Unpredictable shift work rosters in the mining industry are having further reaching physical and psychological effects on workers and their families than first thought, new research has found.
The Australian Coal and Energy survey, conducted by researchers at Griffith University has highlighted the mixed experiences of workers in the sector.
“We saw a complex set of reactions among mining and energy workers to shift work,” professor David Peetz from Griffith University’s Centre for Work, Organisation and Wellbeing, said.
“Some were happy, others not. Among those working shifts, views were evenly split on whether they wanted to abandon shift work altogether and go back to day jobs. However, most employees had very little say over their hours and shift arrangements – half had no say at all.”
According to the research 61 per cent of mine and energy workers had no say in how many hours they worked a week, 70 per cent had no say in their types of shifts, 74 per cent had no say in which shifts they worked on particular days, and 79 per cent had no say in start and finishing times.
Peetz said lack of control over work hours is being attributed to increasing levels of depression among shift workers and resulting in an increased use of a variety of prescription drugs.
However, we can say at this stage that, for those workers who clearly want and are unable to attain fewer hours of work, there appears to be a significant impact on depression, and a greater use of sleeping tablets, antacids and anti-depressants.
“The respondents showed sleeping difficulties. And when you had lack of control combined with wanting to work fewer hours, it not only made mining and energy workers more likely to feel unsafe, it also had negative health effects, including on psychological health,” Peetz said.
The survey has also found that job quality is taking its toll on women in particular in the industry.
“A number of aspects of job quality were worse for women. More female than male miners felt they had little say or feared losing their jobs,” associate professor Georgina Murray said.
Uncontrollable shift work is leaving employees feeling tired, emotionally drained and unsafe at work and the lack of control over working hours seems to be having a flow on affect when it comes to family life with approximately one third of reported cases saying couple’s working hours were ‘rarely’ or ‘never’ in sync.
“The lack of say was having a flow-on effect.
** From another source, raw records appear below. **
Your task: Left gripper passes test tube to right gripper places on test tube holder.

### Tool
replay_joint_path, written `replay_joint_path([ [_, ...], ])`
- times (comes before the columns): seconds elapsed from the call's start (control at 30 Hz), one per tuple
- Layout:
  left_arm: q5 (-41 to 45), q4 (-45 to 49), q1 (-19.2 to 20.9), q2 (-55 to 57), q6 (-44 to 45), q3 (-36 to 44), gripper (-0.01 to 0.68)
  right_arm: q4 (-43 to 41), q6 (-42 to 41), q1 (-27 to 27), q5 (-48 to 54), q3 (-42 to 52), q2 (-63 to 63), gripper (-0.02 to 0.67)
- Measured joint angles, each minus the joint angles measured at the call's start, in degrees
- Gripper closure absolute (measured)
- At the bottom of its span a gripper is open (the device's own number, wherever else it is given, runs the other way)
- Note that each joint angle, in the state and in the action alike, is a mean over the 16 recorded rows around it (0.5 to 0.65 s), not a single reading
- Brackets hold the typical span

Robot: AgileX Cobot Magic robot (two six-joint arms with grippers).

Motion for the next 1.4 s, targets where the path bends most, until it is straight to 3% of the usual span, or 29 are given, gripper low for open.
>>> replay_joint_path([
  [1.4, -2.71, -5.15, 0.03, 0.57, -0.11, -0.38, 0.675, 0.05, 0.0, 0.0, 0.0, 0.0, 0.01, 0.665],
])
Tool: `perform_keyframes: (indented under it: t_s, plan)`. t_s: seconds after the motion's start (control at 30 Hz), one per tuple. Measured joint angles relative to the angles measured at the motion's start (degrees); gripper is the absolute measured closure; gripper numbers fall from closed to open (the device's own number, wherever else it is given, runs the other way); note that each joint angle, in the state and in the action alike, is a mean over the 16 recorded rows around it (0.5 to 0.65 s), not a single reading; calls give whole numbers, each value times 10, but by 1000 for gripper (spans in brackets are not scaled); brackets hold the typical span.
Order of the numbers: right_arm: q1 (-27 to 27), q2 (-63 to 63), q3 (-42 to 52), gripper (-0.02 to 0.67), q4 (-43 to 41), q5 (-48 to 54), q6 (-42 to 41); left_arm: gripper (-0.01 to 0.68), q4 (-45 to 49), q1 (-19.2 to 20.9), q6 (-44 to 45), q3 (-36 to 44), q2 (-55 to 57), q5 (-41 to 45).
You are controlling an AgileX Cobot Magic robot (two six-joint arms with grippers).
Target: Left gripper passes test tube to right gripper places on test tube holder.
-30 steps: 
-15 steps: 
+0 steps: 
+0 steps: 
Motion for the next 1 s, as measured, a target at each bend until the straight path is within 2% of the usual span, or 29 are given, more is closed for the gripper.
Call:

Their partners often confirmed that their spouses were indeed too tired or emotionally drained to function properly and that it affected them. Mining and energy workers and their partners were less satisfied with their free time or with how much they felt part of their community than were the broader Australian population,” Peetz said.
Of those surveyed 50 per cent of employees were working more hours than they would prefer, with only 39 per cent working the number of hours they would prefer and just 11 per cent would prefer to be working more hours.
“This has major implications for labour turnover and costs. Despite the high wages, the mining industry has one of the highest quit rates. It appears many employees find the working arrangements too difficult and leave, while many who remain would rather work fewer hours,” he said.
Dr. Muurlink stated when respondents were asked about their reasons for taking on shift work 65 per cent cited ‘higher rates of pay’, 57 per cent cited blocks of leisure time, and only 29 per cent cited ‘more convenient for my domestic responsibilities’, while 23 per cent said ‘bosses aren’t around at night’.
However, the report found that 41 per cent said they would probably not give up shift work where 40 per cent said, all other things being equal, they would definitely or probably prefer to give up working shifts and get a daytime job without shifts.
Participants completed a 16-page survey examining the impact of role shift patterns on wellbeing and health, and their partners completed a 12-page survey.
Peetz noted a follow up survey will examine the same workforce in 2013 to further refine the conclusions.
“Wave 2 will be important as it will examine the same population in 2013. Then we can make firmer conclusions.”
Australian Mining reported on mine site health earlier this year, stressing an alternative after it was found behind the tough exteriors many workers engaged in the mining industry in Australia experienced stress, difficulty sleeping, fatigue, feelings of anxiety, loneliness and depression.
This often goes hand in hand with physical symptoms such as an exacerbation of musculoskeletal problems and other existing health complaints.
Making good money has bitter sweet consequences.
For some workers, the dangling carrot encourages them to put up with a working environment they are having trouble adapting to even though they might be better suited psychologically to working in a lower paid job closer to home.
Ultimately both the organisation and the worker may end up paying a price for their stoic endurance as the stress begins to undermine their health, relationships and ability to function across both work and personal domains.